Records excerpted from a collection
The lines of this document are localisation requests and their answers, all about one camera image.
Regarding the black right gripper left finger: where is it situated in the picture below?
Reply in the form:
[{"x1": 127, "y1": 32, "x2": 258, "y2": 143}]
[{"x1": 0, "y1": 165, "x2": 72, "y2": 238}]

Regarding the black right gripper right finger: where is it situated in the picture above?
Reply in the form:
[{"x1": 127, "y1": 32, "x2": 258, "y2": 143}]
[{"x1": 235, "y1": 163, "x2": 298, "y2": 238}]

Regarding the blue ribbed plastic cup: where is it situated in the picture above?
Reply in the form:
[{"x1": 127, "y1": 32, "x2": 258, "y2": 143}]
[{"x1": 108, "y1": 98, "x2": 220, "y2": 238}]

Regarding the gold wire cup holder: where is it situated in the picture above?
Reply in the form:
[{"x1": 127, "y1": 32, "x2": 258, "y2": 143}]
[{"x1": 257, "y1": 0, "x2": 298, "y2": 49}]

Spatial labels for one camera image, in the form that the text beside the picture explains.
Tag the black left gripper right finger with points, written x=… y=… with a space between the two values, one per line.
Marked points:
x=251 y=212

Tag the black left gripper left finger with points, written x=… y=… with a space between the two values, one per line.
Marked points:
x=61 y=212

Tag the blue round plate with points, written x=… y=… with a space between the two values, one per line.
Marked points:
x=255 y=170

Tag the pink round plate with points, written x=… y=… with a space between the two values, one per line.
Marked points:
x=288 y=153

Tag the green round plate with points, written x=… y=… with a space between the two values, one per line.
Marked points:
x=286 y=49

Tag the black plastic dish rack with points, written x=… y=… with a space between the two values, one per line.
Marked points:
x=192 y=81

## Work request
Only the lines from the one containing "Regarding the black right gripper right" through the end of the records above belong in the output, each exactly as it stands, both ends included.

## Task result
Regarding the black right gripper right finger: where is it situated in the picture above?
Reply in the form:
[{"x1": 127, "y1": 32, "x2": 258, "y2": 143}]
[{"x1": 235, "y1": 163, "x2": 298, "y2": 238}]

Regarding the blue ribbed plastic cup: where is it situated in the picture above?
Reply in the form:
[{"x1": 127, "y1": 32, "x2": 258, "y2": 143}]
[{"x1": 108, "y1": 98, "x2": 220, "y2": 238}]

Regarding the gold wire cup holder: where is it situated in the picture above?
Reply in the form:
[{"x1": 127, "y1": 32, "x2": 258, "y2": 143}]
[{"x1": 257, "y1": 0, "x2": 298, "y2": 49}]

Spatial labels for one camera image, in the form that the text beside the picture explains.
Tag the black left gripper right finger with points, written x=… y=… with a space between the two values, one per line.
Marked points:
x=251 y=212

Tag the black left gripper left finger with points, written x=… y=… with a space between the two values, one per line.
Marked points:
x=61 y=212

Tag the blue round plate with points, written x=… y=… with a space between the two values, one per line.
Marked points:
x=255 y=170

Tag the pink round plate with points, written x=… y=… with a space between the two values, one per line.
Marked points:
x=288 y=153

Tag the green round plate with points, written x=… y=… with a space between the two values, one per line.
Marked points:
x=286 y=49

Tag the black plastic dish rack with points, written x=… y=… with a space between the two values, one per line.
Marked points:
x=192 y=81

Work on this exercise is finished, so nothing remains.